• EXERCISE REQUIREMENTS:
Your answer must be the records below repeated word for word, with no pictures in it.

+---+

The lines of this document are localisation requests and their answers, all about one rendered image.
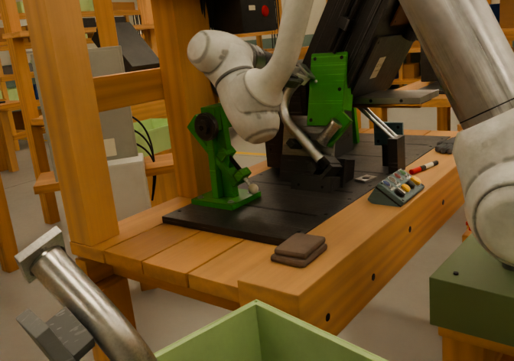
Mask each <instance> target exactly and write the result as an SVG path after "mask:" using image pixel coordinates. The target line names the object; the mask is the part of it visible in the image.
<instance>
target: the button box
mask: <svg viewBox="0 0 514 361"><path fill-rule="evenodd" d="M399 170H403V169H402V168H400V169H399ZM399 170H397V171H396V172H395V173H397V174H399V175H400V176H401V178H397V177H396V176H395V175H394V173H393V174H391V175H390V176H389V177H393V178H394V179H395V182H393V181H391V180H390V179H389V177H387V178H386V179H384V180H382V181H381V182H379V183H378V184H377V186H376V187H375V189H374V190H373V191H372V193H371V194H370V195H369V197H368V199H367V200H368V201H369V202H370V203H373V204H379V205H386V206H392V207H402V206H403V205H404V204H405V203H407V202H408V201H409V200H410V199H411V198H413V197H414V196H415V195H416V194H418V193H419V192H420V191H421V190H423V189H424V187H425V186H424V184H422V183H420V185H417V184H416V185H415V187H414V188H411V187H410V188H411V189H410V191H409V192H405V196H403V197H401V196H399V195H398V194H397V193H396V192H395V189H396V188H398V187H400V188H401V186H402V185H403V184H406V182H407V181H408V180H411V179H410V178H411V177H412V176H411V175H410V174H409V173H407V172H406V171H405V170H403V171H404V172H405V173H406V174H402V173H401V172H400V171H399ZM383 181H388V182H389V183H390V186H387V185H385V184H384V183H383Z"/></svg>
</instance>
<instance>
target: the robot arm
mask: <svg viewBox="0 0 514 361"><path fill-rule="evenodd" d="M313 2H314V0H285V2H284V6H283V11H282V15H281V22H280V26H279V30H278V37H277V41H276V45H275V50H274V53H273V54H272V53H269V52H267V51H265V50H263V49H262V48H260V47H259V46H257V45H254V44H250V43H249V42H246V41H244V40H243V39H241V38H240V37H237V36H235V35H234V34H230V33H227V32H225V31H216V30H203V31H199V32H198V33H197V34H195V35H194V36H193V37H192V39H191V40H190V42H189V44H188V46H187V57H188V59H189V61H190V62H191V63H192V64H193V65H194V66H195V67H196V68H197V69H198V70H199V71H201V72H203V73H204V75H205V76H206V77H207V78H208V79H209V80H210V82H211V83H212V84H213V85H214V87H215V88H216V91H217V93H218V95H219V98H220V103H221V105H222V107H223V110H224V112H225V114H226V116H227V118H228V120H229V122H230V124H231V125H232V127H233V128H234V129H235V131H236V132H237V134H238V135H239V136H240V137H241V138H242V139H243V140H245V141H248V142H250V143H252V144H261V143H263V142H266V141H269V140H271V139H273V138H274V137H275V136H276V134H277V132H278V130H279V126H280V117H279V114H278V112H279V108H280V104H281V102H282V100H283V92H282V89H283V88H284V87H288V88H296V87H297V86H298V85H299V84H300V85H303V86H304V85H305V84H306V83H307V82H308V81H309V80H310V79H311V78H307V77H306V76H305V75H301V74H299V73H298V72H299V71H300V70H301V69H300V68H299V67H296V64H297V62H298V58H299V55H300V52H301V48H302V44H303V41H304V36H305V32H306V29H307V24H308V21H309V17H310V14H311V9H312V5H313ZM399 2H400V4H401V6H402V8H403V10H404V12H405V14H406V16H407V18H408V20H409V22H410V24H411V26H412V28H413V30H414V32H415V34H416V36H417V38H418V40H419V42H420V44H421V46H422V49H423V51H424V52H425V55H426V57H427V59H428V61H429V63H430V65H431V67H432V69H433V71H434V73H435V75H436V77H437V78H438V81H439V83H440V85H441V87H442V89H443V91H444V93H445V95H446V97H447V99H448V101H449V103H450V104H451V107H452V109H453V111H454V113H455V115H456V117H457V119H458V121H459V123H460V125H461V127H462V129H463V130H462V131H460V132H458V133H457V135H456V138H455V141H454V146H453V150H452V153H453V156H454V160H455V163H456V166H457V171H458V174H459V178H460V182H461V186H462V191H463V194H464V200H465V202H464V212H465V216H466V219H467V223H468V225H469V227H470V230H471V232H472V233H473V235H474V237H475V238H476V240H477V241H478V243H479V244H480V245H481V246H482V247H483V248H484V249H485V250H486V251H487V252H488V253H489V254H490V255H491V256H492V257H494V258H495V259H497V260H499V261H501V262H502V263H503V267H504V269H507V270H510V271H513V272H514V53H513V51H512V48H511V47H510V45H509V42H508V41H507V39H506V36H505V34H504V33H503V30H502V29H501V27H500V26H499V23H498V21H497V20H496V17H495V15H494V13H493V11H492V9H491V7H490V5H489V3H488V1H487V0H399Z"/></svg>
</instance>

+---+

• REPLY TO THE TASK:
The lines of this document are localisation requests and their answers, all about one rendered image.
Mask each <instance> target exactly and write the result as an SVG path after "mask:" using image pixel coordinates. The target line names the object; the mask is the part of it visible in the image.
<instance>
target: the button box
mask: <svg viewBox="0 0 514 361"><path fill-rule="evenodd" d="M399 170H403V169H402V168H400V169H399ZM399 170H397V171H396V172H395V173H397V174H399V175H400V176H401V178H397V177H396V176H395V175H394V173H393V174H391V175H390V176H389V177H393V178H394V179H395V182H393V181H391V180H390V179H389V177H387V178H386V179H384V180H382V181H381V182H379V183H378V184H377V186H376V187H375V189H374V190H373V191H372V193H371V194H370V195H369V197H368V199H367V200H368V201H369V202H370V203H373V204H379V205H386V206H392V207H402V206H403V205H404V204H405V203H407V202H408V201H409V200H410V199H411V198H413V197H414V196H415V195H416V194H418V193H419V192H420V191H421V190H423V189H424V187H425V186H424V184H422V183H420V185H417V184H416V185H415V187H414V188H411V187H410V188H411V189H410V191H409V192H405V196H403V197H401V196H399V195H398V194H397V193H396V192H395V189H396V188H398V187H400V188H401V186H402V185H403V184H406V182H407V181H408V180H411V179H410V178H411V177H412V176H411V175H410V174H409V173H407V172H406V171H405V170H403V171H404V172H405V173H406V174H402V173H401V172H400V171H399ZM383 181H388V182H389V183H390V186H387V185H385V184H384V183H383Z"/></svg>
</instance>
<instance>
target: the robot arm
mask: <svg viewBox="0 0 514 361"><path fill-rule="evenodd" d="M313 2H314V0H285V2H284V6H283V11H282V15H281V22H280V26H279V30H278V37H277V41H276V45H275V50H274V53H273V54H272V53H269V52H267V51H265V50H263V49H262V48H260V47H259V46H257V45H254V44H250V43H249V42H246V41H244V40H243V39H241V38H240V37H237V36H235V35H234V34H230V33H227V32H225V31H216V30H203V31H199V32H198V33H197V34H195V35H194V36H193V37H192V39H191V40H190V42H189V44H188V46H187V57H188V59H189V61H190V62H191V63H192V64H193V65H194V66H195V67H196V68H197V69H198V70H199V71H201V72H203V73H204V75H205V76H206V77H207V78H208V79H209V80H210V82H211V83H212V84H213V85H214V87H215V88H216V91H217V93H218V95H219V98H220V103H221V105H222V107H223V110H224V112H225V114H226V116H227V118H228V120H229V122H230V124H231V125H232V127H233V128H234V129H235V131H236V132H237V134H238V135H239V136H240V137H241V138H242V139H243V140H245V141H248V142H250V143H252V144H261V143H263V142H266V141H269V140H271V139H273V138H274V137H275V136H276V134H277V132H278V130H279V126H280V117H279V114H278V112H279V108H280V104H281V102H282V100H283V92H282V89H283V88H284V87H288V88H296V87H297V86H298V85H299V84H300V85H303V86H304V85H305V84H306V83H307V82H308V81H309V80H310V79H311V78H307V77H306V76H305V75H301V74H299V73H298V72H299V71H300V70H301V69H300V68H299V67H296V64H297V62H298V58H299V55H300V52H301V48H302V44H303V41H304V36H305V32H306V29H307V24H308V21H309V17H310V14H311V9H312V5H313ZM399 2H400V4H401V6H402V8H403V10H404V12H405V14H406V16H407V18H408V20H409V22H410V24H411V26H412V28H413V30H414V32H415V34H416V36H417V38H418V40H419V42H420V44H421V46H422V49H423V51H424V52H425V55H426V57H427V59H428V61H429V63H430V65H431V67H432V69H433V71H434V73H435V75H436V77H437V78H438V81H439V83H440V85H441V87H442V89H443V91H444V93H445V95H446V97H447V99H448V101H449V103H450V104H451V107H452V109H453V111H454V113H455V115H456V117H457V119H458V121H459V123H460V125H461V127H462V129H463V130H462V131H460V132H458V133H457V135H456V138H455V141H454V146H453V150H452V153H453V156H454V160H455V163H456V166H457V171H458V174H459V178H460V182H461V186H462V191H463V194H464V200H465V202H464V212H465V216H466V219H467V223H468V225H469V227H470V230H471V232H472V233H473V235H474V237H475V238H476V240H477V241H478V243H479V244H480V245H481V246H482V247H483V248H484V249H485V250H486V251H487V252H488V253H489V254H490V255H491V256H492V257H494V258H495V259H497V260H499V261H501V262H502V263H503V267H504V269H507V270H510V271H513V272H514V53H513V51H512V48H511V47H510V45H509V42H508V41H507V39H506V36H505V34H504V33H503V30H502V29H501V27H500V26H499V23H498V21H497V20H496V17H495V15H494V13H493V11H492V9H491V7H490V5H489V3H488V1H487V0H399Z"/></svg>
</instance>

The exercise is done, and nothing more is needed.